ASSIGNMENT: Only an exact reprint of all the data is acceptable.

(Records excerpted from a collection)
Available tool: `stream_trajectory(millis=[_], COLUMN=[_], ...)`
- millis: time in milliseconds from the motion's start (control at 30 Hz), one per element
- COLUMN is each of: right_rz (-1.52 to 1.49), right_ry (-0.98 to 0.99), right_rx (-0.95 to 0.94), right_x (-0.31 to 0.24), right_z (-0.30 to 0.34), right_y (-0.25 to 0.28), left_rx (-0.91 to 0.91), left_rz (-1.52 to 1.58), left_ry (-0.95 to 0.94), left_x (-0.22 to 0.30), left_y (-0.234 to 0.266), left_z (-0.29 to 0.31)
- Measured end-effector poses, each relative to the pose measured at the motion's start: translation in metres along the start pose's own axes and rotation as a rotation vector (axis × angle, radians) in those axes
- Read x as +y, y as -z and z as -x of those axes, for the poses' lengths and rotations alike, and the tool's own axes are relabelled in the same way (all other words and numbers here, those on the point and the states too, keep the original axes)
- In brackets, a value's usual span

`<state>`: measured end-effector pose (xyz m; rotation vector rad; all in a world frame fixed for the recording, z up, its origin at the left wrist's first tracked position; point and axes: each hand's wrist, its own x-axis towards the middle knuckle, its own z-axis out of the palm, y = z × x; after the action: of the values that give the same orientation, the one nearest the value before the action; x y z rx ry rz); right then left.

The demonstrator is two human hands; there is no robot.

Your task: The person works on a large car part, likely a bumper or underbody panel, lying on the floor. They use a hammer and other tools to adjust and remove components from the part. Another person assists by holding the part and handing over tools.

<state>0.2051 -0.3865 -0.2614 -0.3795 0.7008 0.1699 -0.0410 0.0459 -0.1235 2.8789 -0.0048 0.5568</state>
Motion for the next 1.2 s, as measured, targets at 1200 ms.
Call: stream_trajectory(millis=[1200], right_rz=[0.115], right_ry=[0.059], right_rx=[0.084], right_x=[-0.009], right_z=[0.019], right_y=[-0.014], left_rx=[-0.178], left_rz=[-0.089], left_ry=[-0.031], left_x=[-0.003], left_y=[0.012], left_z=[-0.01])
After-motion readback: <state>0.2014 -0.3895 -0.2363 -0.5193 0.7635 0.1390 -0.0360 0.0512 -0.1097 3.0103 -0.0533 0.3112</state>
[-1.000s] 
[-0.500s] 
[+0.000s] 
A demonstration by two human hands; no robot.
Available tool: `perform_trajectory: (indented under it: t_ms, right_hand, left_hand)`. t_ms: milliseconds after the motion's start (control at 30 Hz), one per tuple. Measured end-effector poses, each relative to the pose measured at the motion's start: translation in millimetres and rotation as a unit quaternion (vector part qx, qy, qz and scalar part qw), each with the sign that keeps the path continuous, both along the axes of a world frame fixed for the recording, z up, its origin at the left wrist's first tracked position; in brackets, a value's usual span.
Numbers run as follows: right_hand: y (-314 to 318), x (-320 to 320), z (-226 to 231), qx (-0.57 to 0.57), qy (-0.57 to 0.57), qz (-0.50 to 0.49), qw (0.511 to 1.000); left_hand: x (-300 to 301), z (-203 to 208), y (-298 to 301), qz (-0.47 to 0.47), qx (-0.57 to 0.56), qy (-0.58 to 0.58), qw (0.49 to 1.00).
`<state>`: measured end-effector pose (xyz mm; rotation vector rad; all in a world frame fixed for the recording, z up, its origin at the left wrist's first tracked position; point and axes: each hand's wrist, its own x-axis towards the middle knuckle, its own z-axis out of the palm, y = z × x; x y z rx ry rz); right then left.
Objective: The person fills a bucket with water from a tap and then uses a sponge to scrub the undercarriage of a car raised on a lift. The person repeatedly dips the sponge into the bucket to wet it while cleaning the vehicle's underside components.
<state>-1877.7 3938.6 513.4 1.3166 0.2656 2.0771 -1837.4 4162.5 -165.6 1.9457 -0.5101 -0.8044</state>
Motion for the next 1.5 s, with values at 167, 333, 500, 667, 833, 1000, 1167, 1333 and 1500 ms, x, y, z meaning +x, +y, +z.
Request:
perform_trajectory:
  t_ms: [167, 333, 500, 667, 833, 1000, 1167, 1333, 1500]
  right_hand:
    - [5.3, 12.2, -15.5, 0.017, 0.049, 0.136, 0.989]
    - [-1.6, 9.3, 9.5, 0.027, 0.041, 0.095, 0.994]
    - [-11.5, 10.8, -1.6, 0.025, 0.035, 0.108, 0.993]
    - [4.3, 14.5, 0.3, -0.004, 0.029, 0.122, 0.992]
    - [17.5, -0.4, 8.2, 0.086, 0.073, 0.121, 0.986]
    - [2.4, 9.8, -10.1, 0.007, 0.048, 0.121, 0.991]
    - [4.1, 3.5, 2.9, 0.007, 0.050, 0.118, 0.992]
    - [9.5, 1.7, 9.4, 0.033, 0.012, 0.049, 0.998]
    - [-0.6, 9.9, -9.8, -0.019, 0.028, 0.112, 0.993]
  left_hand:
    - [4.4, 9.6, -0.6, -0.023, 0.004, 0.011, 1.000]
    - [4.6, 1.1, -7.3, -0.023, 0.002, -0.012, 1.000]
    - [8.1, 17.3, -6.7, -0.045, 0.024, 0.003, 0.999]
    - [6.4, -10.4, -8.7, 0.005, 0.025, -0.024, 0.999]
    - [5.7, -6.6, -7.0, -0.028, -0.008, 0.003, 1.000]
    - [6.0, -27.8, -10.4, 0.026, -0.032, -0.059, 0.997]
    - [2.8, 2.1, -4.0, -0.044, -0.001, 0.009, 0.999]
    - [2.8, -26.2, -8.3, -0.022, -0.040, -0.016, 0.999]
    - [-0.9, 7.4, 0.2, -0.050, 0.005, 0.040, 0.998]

WRITTEN SOLUTION:
Available tool: `stream_trajectory(millis=[_], COLUMN=[_], ...)`
- millis: time in milliseconds from the motion's start (control at 30 Hz), one per element
- COLUMN is each of: right_rz (-1.52 to 1.49), right_ry (-0.98 to 0.99), right_rx (-0.95 to 0.94), right_x (-0.31 to 0.24), right_z (-0.30 to 0.34), right_y (-0.25 to 0.28), left_rx (-0.91 to 0.91), left_rz (-1.52 to 1.58), left_ry (-0.95 to 0.94), left_x (-0.22 to 0.30), left_y (-0.234 to 0.266), left_z (-0.29 to 0.31)
- Measured end-effector poses, each relative to the pose measured at the motion's start: translation in metres along the start pose's own axes and rotation as a rotation vector (axis × angle, radians) in those axes
- Read x as +y, y as -z and z as -x of those axes, for the poses' lengths and rotations alike, and the tool's own axes are relabelled in the same way (all other words and numbers here, those on the point and the states too, keep the original axes)
- In brackets, a value's usual span

`<state>`: measured end-effector pose (xyz m; rotation vector rad; all in a world frame fixed for the recording, z up, its origin at the left wrist's first tracked position; point and axes: each hand's wrist, its own x-axis towards the middle knuckle, its own z-axis out of the palm, y = z × x; after the action: of the values that give the same orientation, the one nearest the value before the action; x y z rx ry rz); right then left.

The demonstrator is two human hands; there is no robot.

Your task: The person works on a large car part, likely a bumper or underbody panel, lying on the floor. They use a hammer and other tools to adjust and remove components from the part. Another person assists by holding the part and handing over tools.

<state>0.2051 -0.3865 -0.2614 -0.3795 0.7008 0.1699 -0.0410 0.0459 -0.1235 2.8789 -0.0048 0.5568</state>
Motion for the next 1.2 s, as measured, targets at 1200 ms.
Call: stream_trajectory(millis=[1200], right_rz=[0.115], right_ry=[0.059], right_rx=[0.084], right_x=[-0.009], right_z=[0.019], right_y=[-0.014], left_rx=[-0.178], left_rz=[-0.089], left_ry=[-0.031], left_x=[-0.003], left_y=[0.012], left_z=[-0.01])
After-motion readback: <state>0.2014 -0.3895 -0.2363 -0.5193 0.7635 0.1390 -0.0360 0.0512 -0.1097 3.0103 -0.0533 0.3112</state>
[-1.000s] 
[-0.500s] 
[+0.000s] 
A demonstration by two human hands; no robot.
Available tool: `perform_trajectory: (indented under it: t_ms, right_hand, left_hand)`. t_ms: milliseconds after the motion's start (control at 30 Hz), one per tuple. Measured end-effector poses, each relative to the pose measured at the motion's start: translation in millimetres and rotation as a unit quaternion (vector part qx, qy, qz and scalar part qw), each with the sign that keeps the path continuous, both along the axes of a world frame fixed for the recording, z up, its origin at the left wrist's first tracked position; in brackets, a value's usual span.
Numbers run as follows: right_hand: y (-314 to 318), x (-320 to 320), z (-226 to 231), qx (-0.57 to 0.57), qy (-0.57 to 0.57), qz (-0.50 to 0.49), qw (0.511 to 1.000); left_hand: x (-300 to 301), z (-203 to 208), y (-298 to 301), qz (-0.47 to 0.47), qx (-0.57 to 0.56), qy (-0.58 to 0.58), qw (0.49 to 1.00).
`<state>`: measured end-effector pose (xyz mm; rotation vector rad; all in a world frame fixed for the recording, z up, its origin at the left wrist's first tracked position; point and axes: each hand's wrist, its own x-axis towards the middle knuckle, its own z-axis out of the palm, y = z × x; x y z rx ry rz); right then left.
Objective: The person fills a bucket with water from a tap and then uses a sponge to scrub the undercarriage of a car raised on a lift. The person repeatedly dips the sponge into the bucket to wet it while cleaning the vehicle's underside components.
<state>-1877.7 3938.6 513.4 1.3166 0.2656 2.0771 -1837.4 4162.5 -165.6 1.9457 -0.5101 -0.8044</state>
Motion for the next 1.5 s, with values at 167, 333, 500, 667, 833, 1000, 1167, 1333 and 1500 ms, x, y, z meaning +x, +y, +z.
Request:
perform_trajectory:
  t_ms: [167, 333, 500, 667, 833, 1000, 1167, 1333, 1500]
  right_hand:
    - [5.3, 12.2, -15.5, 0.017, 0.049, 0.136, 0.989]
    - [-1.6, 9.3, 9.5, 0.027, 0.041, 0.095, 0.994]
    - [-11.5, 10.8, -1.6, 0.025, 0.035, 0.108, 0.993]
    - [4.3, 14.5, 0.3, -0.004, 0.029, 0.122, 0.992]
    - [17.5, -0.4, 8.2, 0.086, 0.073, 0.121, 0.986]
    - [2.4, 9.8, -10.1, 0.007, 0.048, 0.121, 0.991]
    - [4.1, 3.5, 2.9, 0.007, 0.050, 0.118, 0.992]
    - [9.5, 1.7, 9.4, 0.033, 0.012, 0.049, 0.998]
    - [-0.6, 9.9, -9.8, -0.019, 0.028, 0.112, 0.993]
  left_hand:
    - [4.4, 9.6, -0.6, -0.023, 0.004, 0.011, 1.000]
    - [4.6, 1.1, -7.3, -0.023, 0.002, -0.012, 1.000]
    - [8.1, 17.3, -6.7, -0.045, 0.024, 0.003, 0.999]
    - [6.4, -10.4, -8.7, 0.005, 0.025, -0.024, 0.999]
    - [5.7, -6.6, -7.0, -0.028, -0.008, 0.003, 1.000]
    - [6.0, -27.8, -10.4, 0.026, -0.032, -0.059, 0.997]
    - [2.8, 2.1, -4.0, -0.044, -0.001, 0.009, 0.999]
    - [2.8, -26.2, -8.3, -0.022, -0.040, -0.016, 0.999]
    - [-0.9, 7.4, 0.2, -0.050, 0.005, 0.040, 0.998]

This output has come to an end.